- Work instruction -
Every entry below should be written out again exactly.

- The data -
---+---

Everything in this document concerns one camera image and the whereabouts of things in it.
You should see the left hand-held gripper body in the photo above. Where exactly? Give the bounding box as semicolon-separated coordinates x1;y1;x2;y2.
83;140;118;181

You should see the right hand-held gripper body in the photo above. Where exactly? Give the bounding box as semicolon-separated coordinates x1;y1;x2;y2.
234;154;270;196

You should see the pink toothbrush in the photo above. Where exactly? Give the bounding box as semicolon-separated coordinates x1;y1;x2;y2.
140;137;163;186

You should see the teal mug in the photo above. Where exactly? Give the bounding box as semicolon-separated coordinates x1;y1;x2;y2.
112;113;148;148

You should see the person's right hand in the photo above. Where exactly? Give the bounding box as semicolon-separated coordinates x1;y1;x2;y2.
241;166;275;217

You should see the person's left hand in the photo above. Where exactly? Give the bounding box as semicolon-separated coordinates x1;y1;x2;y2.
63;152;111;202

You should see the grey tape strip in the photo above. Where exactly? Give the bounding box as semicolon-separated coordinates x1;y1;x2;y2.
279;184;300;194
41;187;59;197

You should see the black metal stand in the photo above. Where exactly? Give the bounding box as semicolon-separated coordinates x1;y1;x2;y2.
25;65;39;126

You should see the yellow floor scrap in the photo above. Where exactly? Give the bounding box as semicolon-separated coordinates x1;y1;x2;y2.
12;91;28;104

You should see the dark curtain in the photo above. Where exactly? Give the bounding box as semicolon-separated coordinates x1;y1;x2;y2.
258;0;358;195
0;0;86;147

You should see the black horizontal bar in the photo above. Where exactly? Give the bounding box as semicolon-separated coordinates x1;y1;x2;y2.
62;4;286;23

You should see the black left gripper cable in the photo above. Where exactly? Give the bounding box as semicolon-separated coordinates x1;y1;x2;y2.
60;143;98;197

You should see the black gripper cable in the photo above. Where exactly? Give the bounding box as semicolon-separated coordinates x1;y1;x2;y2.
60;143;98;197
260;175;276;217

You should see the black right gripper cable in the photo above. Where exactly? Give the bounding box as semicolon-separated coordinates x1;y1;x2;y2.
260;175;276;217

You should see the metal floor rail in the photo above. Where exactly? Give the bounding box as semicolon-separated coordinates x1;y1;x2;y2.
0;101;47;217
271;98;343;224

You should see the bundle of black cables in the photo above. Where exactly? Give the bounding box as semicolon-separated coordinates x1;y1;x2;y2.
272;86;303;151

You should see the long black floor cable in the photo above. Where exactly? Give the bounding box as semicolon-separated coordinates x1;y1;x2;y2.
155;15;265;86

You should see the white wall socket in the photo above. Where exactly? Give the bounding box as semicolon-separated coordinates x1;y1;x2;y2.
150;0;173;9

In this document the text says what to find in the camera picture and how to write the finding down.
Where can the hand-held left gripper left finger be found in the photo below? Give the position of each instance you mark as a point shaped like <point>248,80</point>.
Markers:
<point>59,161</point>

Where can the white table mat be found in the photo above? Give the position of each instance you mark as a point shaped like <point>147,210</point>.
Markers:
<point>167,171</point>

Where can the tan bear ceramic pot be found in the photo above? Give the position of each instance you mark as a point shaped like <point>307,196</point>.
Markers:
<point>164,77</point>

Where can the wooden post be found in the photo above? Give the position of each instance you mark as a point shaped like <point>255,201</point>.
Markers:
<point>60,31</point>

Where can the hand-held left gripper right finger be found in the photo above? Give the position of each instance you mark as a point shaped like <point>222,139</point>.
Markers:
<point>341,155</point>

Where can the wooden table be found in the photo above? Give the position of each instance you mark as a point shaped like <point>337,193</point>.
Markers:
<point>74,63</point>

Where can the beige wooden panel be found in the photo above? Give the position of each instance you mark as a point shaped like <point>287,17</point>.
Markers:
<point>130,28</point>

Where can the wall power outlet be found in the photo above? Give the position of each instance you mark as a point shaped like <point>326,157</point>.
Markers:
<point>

---+---

- Answer to this problem -
Everything in this document concerns one camera image and the whereabouts of things in it.
You should see the left hand-held gripper body in the photo above. Where exactly? Give the bounding box as semicolon-separated coordinates x1;y1;x2;y2.
83;140;118;181

You should see the right hand-held gripper body in the photo above. Where exactly? Give the bounding box as semicolon-separated coordinates x1;y1;x2;y2.
234;154;270;196

You should see the pink toothbrush in the photo above. Where exactly? Give the bounding box as semicolon-separated coordinates x1;y1;x2;y2.
140;137;163;186

You should see the teal mug in the photo above. Where exactly? Give the bounding box as semicolon-separated coordinates x1;y1;x2;y2.
112;113;148;148

You should see the person's right hand in the photo above. Where exactly? Give the bounding box as semicolon-separated coordinates x1;y1;x2;y2.
241;166;275;217

You should see the person's left hand in the photo above. Where exactly? Give the bounding box as semicolon-separated coordinates x1;y1;x2;y2.
63;152;111;202

You should see the grey tape strip in the photo above. Where exactly? Give the bounding box as semicolon-separated coordinates x1;y1;x2;y2.
279;184;300;194
41;187;59;197

You should see the black metal stand in the photo above. Where exactly? Give the bounding box as semicolon-separated coordinates x1;y1;x2;y2.
25;65;39;126

You should see the yellow floor scrap in the photo above. Where exactly? Give the bounding box as semicolon-separated coordinates x1;y1;x2;y2.
12;91;28;104

You should see the dark curtain in the photo above. Where exactly? Give the bounding box as semicolon-separated coordinates x1;y1;x2;y2.
258;0;358;195
0;0;86;147

You should see the black horizontal bar in the photo above. Where exactly? Give the bounding box as semicolon-separated coordinates x1;y1;x2;y2.
62;4;286;23

You should see the black left gripper cable in the photo above. Where exactly? Give the bounding box as semicolon-separated coordinates x1;y1;x2;y2.
60;143;98;197

You should see the black gripper cable in the photo above. Where exactly? Give the bounding box as semicolon-separated coordinates x1;y1;x2;y2.
60;143;98;197
260;175;276;217

You should see the black right gripper cable in the photo above. Where exactly? Give the bounding box as semicolon-separated coordinates x1;y1;x2;y2.
260;175;276;217

You should see the metal floor rail in the photo above. Where exactly? Give the bounding box as semicolon-separated coordinates x1;y1;x2;y2.
0;101;47;217
271;98;343;224

You should see the bundle of black cables in the photo above. Where exactly? Give the bounding box as semicolon-separated coordinates x1;y1;x2;y2.
272;86;303;151

You should see the long black floor cable in the photo above. Where exactly? Give the bounding box as semicolon-separated coordinates x1;y1;x2;y2.
155;15;265;86

You should see the white wall socket in the photo above. Where exactly? Give the bounding box as semicolon-separated coordinates x1;y1;x2;y2.
150;0;173;9

In this document the text says what to find in the camera picture and how to write the finding down.
Where can the hand-held left gripper left finger be found in the photo below? Give the position of each instance you mark as a point shaped like <point>248,80</point>.
Markers:
<point>59,161</point>

Where can the white table mat be found in the photo above? Give the position of each instance you mark as a point shaped like <point>147,210</point>.
Markers:
<point>167,171</point>

Where can the tan bear ceramic pot be found in the photo above? Give the position of each instance you mark as a point shaped like <point>307,196</point>.
Markers:
<point>164,77</point>

Where can the wooden post be found in the photo above? Give the position of each instance you mark as a point shaped like <point>255,201</point>.
Markers:
<point>60,31</point>

Where can the hand-held left gripper right finger be found in the photo above? Give the position of each instance you mark as a point shaped like <point>222,139</point>.
Markers:
<point>341,155</point>

Where can the wooden table be found in the photo above? Give the position of each instance you mark as a point shaped like <point>337,193</point>.
Markers:
<point>74,63</point>

Where can the beige wooden panel be found in the photo above? Give the position of each instance you mark as a point shaped like <point>287,17</point>.
Markers:
<point>130,28</point>

Where can the wall power outlet be found in the photo above? Give the position of each instance you mark as a point shaped like <point>326,157</point>.
Markers:
<point>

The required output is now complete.